**TO DO:**
Transcribe each line below without altering anything.

**PROVIDED DATA:**
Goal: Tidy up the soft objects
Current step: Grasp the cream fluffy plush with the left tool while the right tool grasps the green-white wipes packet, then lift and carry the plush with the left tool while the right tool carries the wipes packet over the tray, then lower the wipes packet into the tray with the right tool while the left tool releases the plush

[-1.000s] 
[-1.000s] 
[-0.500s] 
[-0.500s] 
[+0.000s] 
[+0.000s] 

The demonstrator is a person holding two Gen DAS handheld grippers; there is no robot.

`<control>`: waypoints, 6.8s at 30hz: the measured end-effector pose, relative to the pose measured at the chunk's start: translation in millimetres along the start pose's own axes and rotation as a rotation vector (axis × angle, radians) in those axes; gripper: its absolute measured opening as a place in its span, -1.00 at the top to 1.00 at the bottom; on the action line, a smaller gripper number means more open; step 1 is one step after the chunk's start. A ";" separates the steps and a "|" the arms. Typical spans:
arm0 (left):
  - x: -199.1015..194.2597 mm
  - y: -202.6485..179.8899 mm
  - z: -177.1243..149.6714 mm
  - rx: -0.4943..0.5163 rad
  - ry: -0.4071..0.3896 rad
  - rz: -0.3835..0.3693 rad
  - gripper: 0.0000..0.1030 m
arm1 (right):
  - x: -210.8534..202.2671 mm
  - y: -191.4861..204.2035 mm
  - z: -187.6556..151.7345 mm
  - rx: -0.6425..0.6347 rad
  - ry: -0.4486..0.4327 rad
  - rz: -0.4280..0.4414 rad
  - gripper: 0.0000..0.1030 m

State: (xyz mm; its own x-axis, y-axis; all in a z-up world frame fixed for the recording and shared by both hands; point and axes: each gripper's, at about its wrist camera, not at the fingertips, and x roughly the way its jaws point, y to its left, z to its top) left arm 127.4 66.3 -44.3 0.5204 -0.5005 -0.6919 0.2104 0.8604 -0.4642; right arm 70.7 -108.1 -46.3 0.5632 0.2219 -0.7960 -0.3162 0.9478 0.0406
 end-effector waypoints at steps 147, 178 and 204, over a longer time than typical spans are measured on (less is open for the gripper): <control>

**ANSWER TO THIS TASK:**
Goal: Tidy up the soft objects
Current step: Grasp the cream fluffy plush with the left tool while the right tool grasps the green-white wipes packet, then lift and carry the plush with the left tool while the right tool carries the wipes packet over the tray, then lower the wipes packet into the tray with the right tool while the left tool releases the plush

[-1.000s] 
[-1.000s] 
[-0.500s] 
[-0.500s] 
[+0.000s] 
[+0.000s] 

The demonstrator is a person holding two Gen DAS handheld grippers; there is no robot.

`<control>`: waypoints, 6.8s at 30hz: the measured end-effector pose, relative to the pose measured at the chunk's start: translation in millimetres along the start pose's own axes and rotation as a rotation vector (axis × angle, radians) in those axes; gripper: its absolute measured opening as a place in its span, -1.00 at the top to 1.00 at the bottom; on the action line, a smaller gripper number means more open; step 1 is one step after the chunk's start. A ";" separates the steps and a "|" the arms. Typical spans:
arm0 (left):
  - x: -199.1015..194.2597 mm
  - y: -202.6485..179.8899 mm
  - z: -177.1243..149.6714 mm
  - rx: -0.4943..0.5163 rad
  - ry: -0.4071..0.3896 rad
  - rz: -0.3835..0.3693 rad
  - gripper: 0.0000..0.1030 m
arm1 (right):
  - x: -210.8534..202.2671 mm
  - y: -191.4861..204.2035 mm
  - z: -187.6556..151.7345 mm
  - rx: -0.6425..0.6347 rad
  - ry: -0.4486..0.4327 rad
  - rz: -0.4280..0.4414 rad
  - gripper: 0.0000..0.1030 m

State: (xyz mm; its own x-axis, y-axis; all in a z-up world frame fixed for the recording and shared by both hands; point and axes: each gripper's, at about its wrist camera, not at the fingertips, and x roughly the way its jaws point, y to its left, z to its top) left arm 127.4 66.3 -44.3 0.5204 -0.5005 -0.6919 0.2104 0.8604 -0.4642; right arm 70.7 -108.1 -46.3 0.5632 0.2219 -0.7960 -0.3162 0.9478 0.0406
 end-effector waypoints at steps 147, 178 and 204, over a longer time than typical spans are measured on (less is open for the gripper): <control>

No more output is needed for this exercise.